Effect of different concentrations of dye industry effluent along with organic amendment on shoot and root length and fresh and dry weight of selected three tree species after 30th and 60th day is presented in Table 6. In the present study shoot length, root length fresh weight and dry weight was higher in T0 (control) in Delonix regia followed by T1 (10% dye industry effluent) in Delonix regia. The higher concentration of dye industry effluent had negative effect on shoot length, root length, fresh and dry weight. Similar study was reported in Parkinsonia aculeata and Caesalpinia coriaria grown in 10% of tannery industry effluent (Mariappan and Rajan, 2002). Effect of different concentrations of dye industry effluent along with organic amendments on chlorophyll a, b, total chlorophyll and carotenoid content is presented in Table 7. The chlorophyll a, b, total chlorophyll and carotenoid content was higher in Delonix regia grown in control (T0) followed by T1. The total chlorophyll content was decreased with increasing concentration of dye industry effluent when compared to control. This may be due to the increasing concentration of total dissolved solids, chloride, sulphate and nitrate which diabolise the chloroplast pigment, which in turn reduces the leaf chlorophyll content (Khan and Jain, 1995).

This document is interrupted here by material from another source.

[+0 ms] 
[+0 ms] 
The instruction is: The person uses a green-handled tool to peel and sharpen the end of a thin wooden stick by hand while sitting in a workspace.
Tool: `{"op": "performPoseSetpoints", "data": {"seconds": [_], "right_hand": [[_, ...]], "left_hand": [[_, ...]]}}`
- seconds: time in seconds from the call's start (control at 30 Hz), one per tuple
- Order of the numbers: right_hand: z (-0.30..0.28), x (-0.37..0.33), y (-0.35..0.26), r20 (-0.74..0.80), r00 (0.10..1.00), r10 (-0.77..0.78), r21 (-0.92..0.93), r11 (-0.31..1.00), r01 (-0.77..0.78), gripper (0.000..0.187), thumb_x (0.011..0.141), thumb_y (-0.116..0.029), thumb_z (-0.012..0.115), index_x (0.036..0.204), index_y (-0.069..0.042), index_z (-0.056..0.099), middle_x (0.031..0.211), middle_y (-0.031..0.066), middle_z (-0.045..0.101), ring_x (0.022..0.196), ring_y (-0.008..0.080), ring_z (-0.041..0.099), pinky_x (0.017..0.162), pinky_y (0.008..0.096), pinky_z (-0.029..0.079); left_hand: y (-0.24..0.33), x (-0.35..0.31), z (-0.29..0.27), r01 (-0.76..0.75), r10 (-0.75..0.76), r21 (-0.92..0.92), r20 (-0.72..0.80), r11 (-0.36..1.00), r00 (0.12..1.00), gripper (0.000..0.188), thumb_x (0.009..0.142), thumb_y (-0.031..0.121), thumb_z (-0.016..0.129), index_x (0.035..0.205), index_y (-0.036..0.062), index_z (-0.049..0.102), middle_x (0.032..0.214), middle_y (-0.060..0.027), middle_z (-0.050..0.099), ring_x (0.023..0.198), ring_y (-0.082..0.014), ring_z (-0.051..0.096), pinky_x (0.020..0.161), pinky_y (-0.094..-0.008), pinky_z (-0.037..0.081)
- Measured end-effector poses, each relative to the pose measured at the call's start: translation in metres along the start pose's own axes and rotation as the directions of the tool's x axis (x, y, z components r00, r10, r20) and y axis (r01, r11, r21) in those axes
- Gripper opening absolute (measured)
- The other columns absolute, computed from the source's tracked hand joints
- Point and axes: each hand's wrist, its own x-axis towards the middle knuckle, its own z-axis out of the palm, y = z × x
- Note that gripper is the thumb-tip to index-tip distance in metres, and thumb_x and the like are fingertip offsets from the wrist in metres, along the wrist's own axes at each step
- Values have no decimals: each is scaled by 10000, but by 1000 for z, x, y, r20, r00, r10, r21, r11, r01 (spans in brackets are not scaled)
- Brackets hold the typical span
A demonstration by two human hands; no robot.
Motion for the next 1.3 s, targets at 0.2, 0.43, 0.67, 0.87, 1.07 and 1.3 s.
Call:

Table 6: Effect of different concentrations (10, 20, 30, 40 and 50%) of dye industry effluent along with organic amendment on Shoot and Root Length (cm) and fresh and dry weight (g) of selected three tree species (pot culture).

Table 7: Effect of different concentrations (10, 20, 30, 40 and 50%) of dye industry effluent along with organic amendment on Chlorophyll a,b, total chlorophyll (mg/g f w) and Carotenoid content (μ mole g f w) of Selected three tree species (pot culture).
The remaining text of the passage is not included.